Tampa RV Show in 2 weeks - for sure!


----------



## Jimmie (Jan 7, 2008)

Us too...see you then!


----------



## jdpm (Apr 12, 2007)

Jeff, your post inspired John and I to change our June trip to Topsail Hill State Park to St. George Island State Park. After reading your post, we did some research and looked at a lot of google photos and it looks so beautiful. We thought we should check it out. We will be there 5 nights and then head up to Florida Caverns for 2 nights. Looking forward the new campground and beach experience. Phillip and John


----------



## jcat67 (Aug 8, 2008)

jdpm said:


> Jeff, your post inspired John and I to change our June trip to Topsail Hill State Park to St. George Island State Park. After reading your post, we did some research and looked at a lot of google photos and it looks so beautiful. We thought we should check it out. We will be there 5 nights and then head up to Florida Caverns for 2 nights. Looking forward the new campground and beach experience. Phillip and John


Great to see you are going to give it a shot. I am sure you will not be disappointed. Now, not to steer you again, but if you haven't tried Three Rivers State Park in Sneads Florida, it is worth the look. It is about 20 miles or so from the Caverns State Park.
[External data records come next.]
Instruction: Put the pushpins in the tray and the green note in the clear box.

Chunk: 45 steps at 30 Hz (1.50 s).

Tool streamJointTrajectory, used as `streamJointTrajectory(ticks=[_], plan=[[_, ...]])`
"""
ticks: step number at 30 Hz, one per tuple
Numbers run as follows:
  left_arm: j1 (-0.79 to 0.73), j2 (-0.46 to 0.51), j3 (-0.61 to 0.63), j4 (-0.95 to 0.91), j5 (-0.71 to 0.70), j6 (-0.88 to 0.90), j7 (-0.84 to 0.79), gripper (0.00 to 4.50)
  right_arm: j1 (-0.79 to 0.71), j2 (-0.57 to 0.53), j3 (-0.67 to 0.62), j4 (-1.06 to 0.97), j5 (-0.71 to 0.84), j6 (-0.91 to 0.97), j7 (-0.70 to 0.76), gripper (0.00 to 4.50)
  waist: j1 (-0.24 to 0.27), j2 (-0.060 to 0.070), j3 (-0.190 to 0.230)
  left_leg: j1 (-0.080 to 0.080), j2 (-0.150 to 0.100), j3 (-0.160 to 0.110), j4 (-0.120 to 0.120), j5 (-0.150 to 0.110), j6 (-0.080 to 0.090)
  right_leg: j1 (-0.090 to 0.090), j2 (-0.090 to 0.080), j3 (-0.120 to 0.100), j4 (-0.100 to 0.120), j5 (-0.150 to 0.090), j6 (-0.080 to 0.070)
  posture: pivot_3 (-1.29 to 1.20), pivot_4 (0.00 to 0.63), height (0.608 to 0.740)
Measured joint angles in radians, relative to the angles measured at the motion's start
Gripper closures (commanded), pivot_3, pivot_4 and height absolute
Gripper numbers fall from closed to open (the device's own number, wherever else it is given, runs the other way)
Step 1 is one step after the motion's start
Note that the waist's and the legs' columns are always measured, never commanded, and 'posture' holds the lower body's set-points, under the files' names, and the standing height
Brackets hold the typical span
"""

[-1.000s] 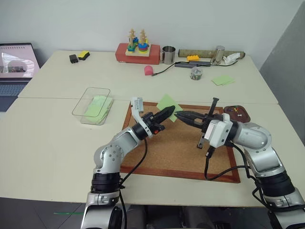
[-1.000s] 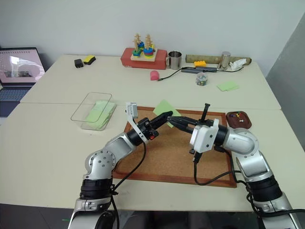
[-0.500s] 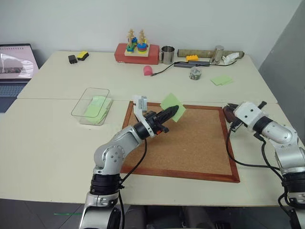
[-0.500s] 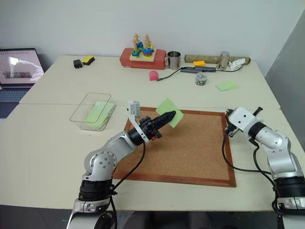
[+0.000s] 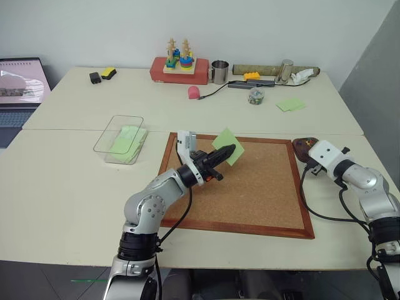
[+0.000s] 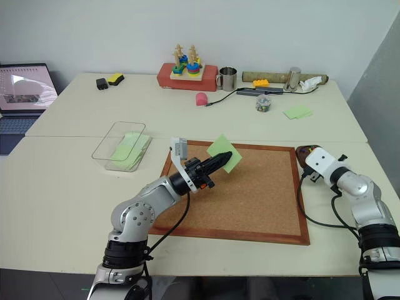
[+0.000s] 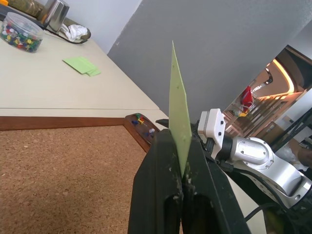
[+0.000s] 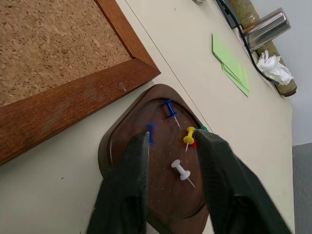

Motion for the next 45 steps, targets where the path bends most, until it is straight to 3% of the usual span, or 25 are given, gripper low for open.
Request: streamJointTrajectory(ticks=[4,9,16,20,24,31,38,45], plan=[[0.000,0.019,0.002,-0.010,0.000,0.000,0.000,4.50,0.001,-0.001,-0.003,-0.018,0.011,0.008,0.010,1.39,-0.001,0.000,0.000,0.000,0.000,0.000,0.000,0.000,0.000,0.000,0.000,0.000,0.000,0.000,0.000,0.00,0.150,0.740],[0.006,0.115,0.029,-0.115,-0.001,0.004,0.003,4.50,0.022,-0.016,-0.043,-0.195,0.111,0.075,0.088,1.39,-0.003,0.000,0.000,0.000,0.001,-0.001,0.000,0.000,0.000,0.000,0.001,0.000,0.000,0.000,0.000,0.00,0.150,0.740],[0.011,0.338,0.250,-0.179,-0.020,0.019,0.043,4.50,0.014,-0.034,-0.058,-0.552,0.402,0.329,0.340,1.39,-0.001,0.000,0.000,0.000,0.002,-0.003,0.000,0.000,0.000,0.001,0.001,-0.003,0.001,0.000,0.000,0.00,0.150,0.740],[0.012,0.478,0.305,-0.065,0.082,-0.024,0.046,4.50,-0.099,-0.012,-0.005,-0.688,0.560,0.512,0.434,1.39,-0.004,0.001,0.000,0.001,0.002,-0.004,0.000,0.000,0.000,0.000,0.002,-0.003,0.001,0.000,0.000,0.00,0.150,0.740],[-0.010,0.560,0.333,0.113,0.205,-0.094,0.074,4.50,-0.178,0.013,0.046,-0.761,0.644,0.638,0.468,1.39,0.003,0.000,0.001,-0.001,0.002,-0.005,0.000,0.000,0.000,-0.001,0.001,-0.005,0.000,0.000,-0.001,0.00,0.150,0.740],[-0.107,0.580,0.324,0.375,0.306,-0.187,0.038,4.50,-0.203,0.045,0.093,-0.787,0.677,0.709,0.483,1.39,0.012,-0.001,0.001,-0.004,0.000,-0.005,0.000,0.000,0.000,-0.002,-0.001,-0.006,-0.001,0.000,0.000,0.00,0.150,0.740],[-0.145,0.588,0.283,0.474,0.368,-0.224,-0.020,3.03,-0.195,0.039,0.100,-0.810,0.676,0.728,0.492,1.33,0.003,-0.001,0.001,-0.005,0.001,-0.006,-0.001,0.000,0.000,-0.004,0.000,-0.006,0.001,0.000,0.000,0.00,0.150,0.740],[-0.167,0.612,0.283,0.478,0.392,-0.237,-0.039,1.86,-0.171,0.032,0.100,-0.825,0.676,0.750,0.489,1.33,0.001,-0.001,0.001,-0.005,0.001,-0.005,0.000,0.000,0.000,-0.005,0.000,-0.006,0.002,0.000,0.000,0.00,0.150,0.740]])
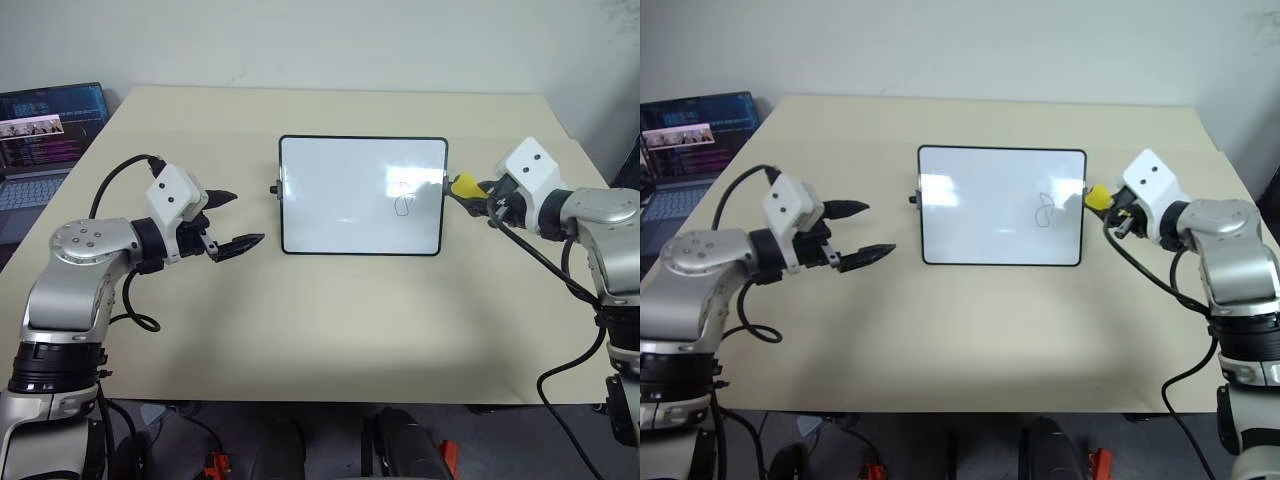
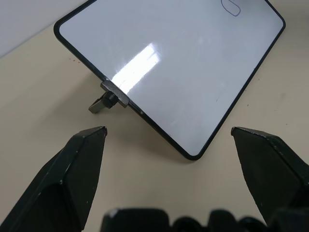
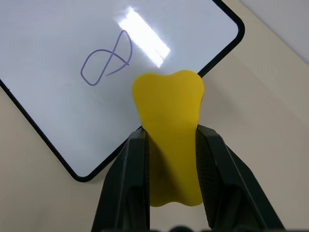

We have stayed at Three rivers twice now, last MLK day, and then we stayed there again on our way to the rally at Topsail last year. A small campground with about 30-40 spots, but very nice (heated and a/c comfort station believe it or not.) We drove over and visited the caverns at Caverns State Park while at Three Rivers last Jan. Drove through the sites at the Cavern's SP and weren't all that impressed, of course it was rainy weather and that didn't help.) Three Rivers is great for hiking, biking and fishing if you are into fishing. The park is where three rivers converge (go figure) and form a lake. Very laid back and relaxing.

Let us know what dates your are planning on hitting St. George in June. We haven't made our final camping reservations yet, but definitely want to hit St. George in the Summer. We have received a word of warning for the summer months there.....Mosquitos.

Jeff


----------



## sunnybrook29 (Oct 7, 2009)

Three Rivers is kinda "woodsie ", ain't a lot to do unless you like hiking and fishing. Not a place for the average teenager. A few years ago Three Rivers was on my monthly travels. I stayed there the first Sunday of the month for several years. Once I pulled in and it was near full, huh, ain't never seen so many people. 
Apparently most of the fishermen who camp there save up their extra fish and then have a free fish fry every year. I made out like a bandit! Fish and cheese grits , swamp cabbage and fried okra. A *******'s dream!
Also in that neck of the woods is , Falling Waters State Park. A 65 foot waterfall , in a flat pasture? I heard about it and did not believe it until I stayed there a few times. A small stream running thru a pine forest runs into a "sink hole " and falls somewhere underground. The have a set of stairs that you can walk down into the sink! Swimming hole and hiking or bring your horses.


----------



## mmblantz (Jul 1, 2007)

We went to St. George a couple of years ago on spring bring with the kids. Nice private sites, lots of palmeto and other bushes in between. Also lots of ***** and possums and good size gator that lives up by the dump station. It drove my girls crazy cuz the cell phone reception at that end of the island is real spoty. Our break was kinda early that year and the water was still cold but the beaches were very nice. The water goes to about knee deep and then drops to about shoulder and back up to the sand bar. We did see some good size sharks in that sweet spot inside the sandbar but they were just fishing.... hehehehe. ---Mike


----------



## rjsurfer (Dec 19, 2007)

St George was a nice park, but with all the restrictions placed on dogs it wasn't for us. There really wasn't many places to walk your dog in the park and of course when we were there no dogs allowed on the beach.

Ron W.


----------



## rsm7 (Aug 8, 2009)

Interesting thread. A couple weeks back we researched St George and all the others in the area. We ended up booking 3 nites at Topsail and 3 nites at Grayton. Should we make a daytrip to St George? We like to hike but we also camp with our dog and it seemed like St George was a little stricter on dogs.


----------



## jcat67 (Aug 8, 2008)

rsm7 said:


> Interesting thread. A couple weeks back we researched St George and all the others in the area. We ended up booking 3 nites at Topsail and 3 nites at Grayton. Should we make a daytrip to St George? We like to hike but we also camp with our dog and it seemed like St George was a little stricter on dogs.


Since we only camp with Buttons our cat (who I usually pitch out in the middle of the night because he is attacking all of the blinds and anything else that moves) I cannot comment on the dog situation. You definitely need to take a ride and check the park out....I think you will be impressed and I guarantee it will be on your future list.


----------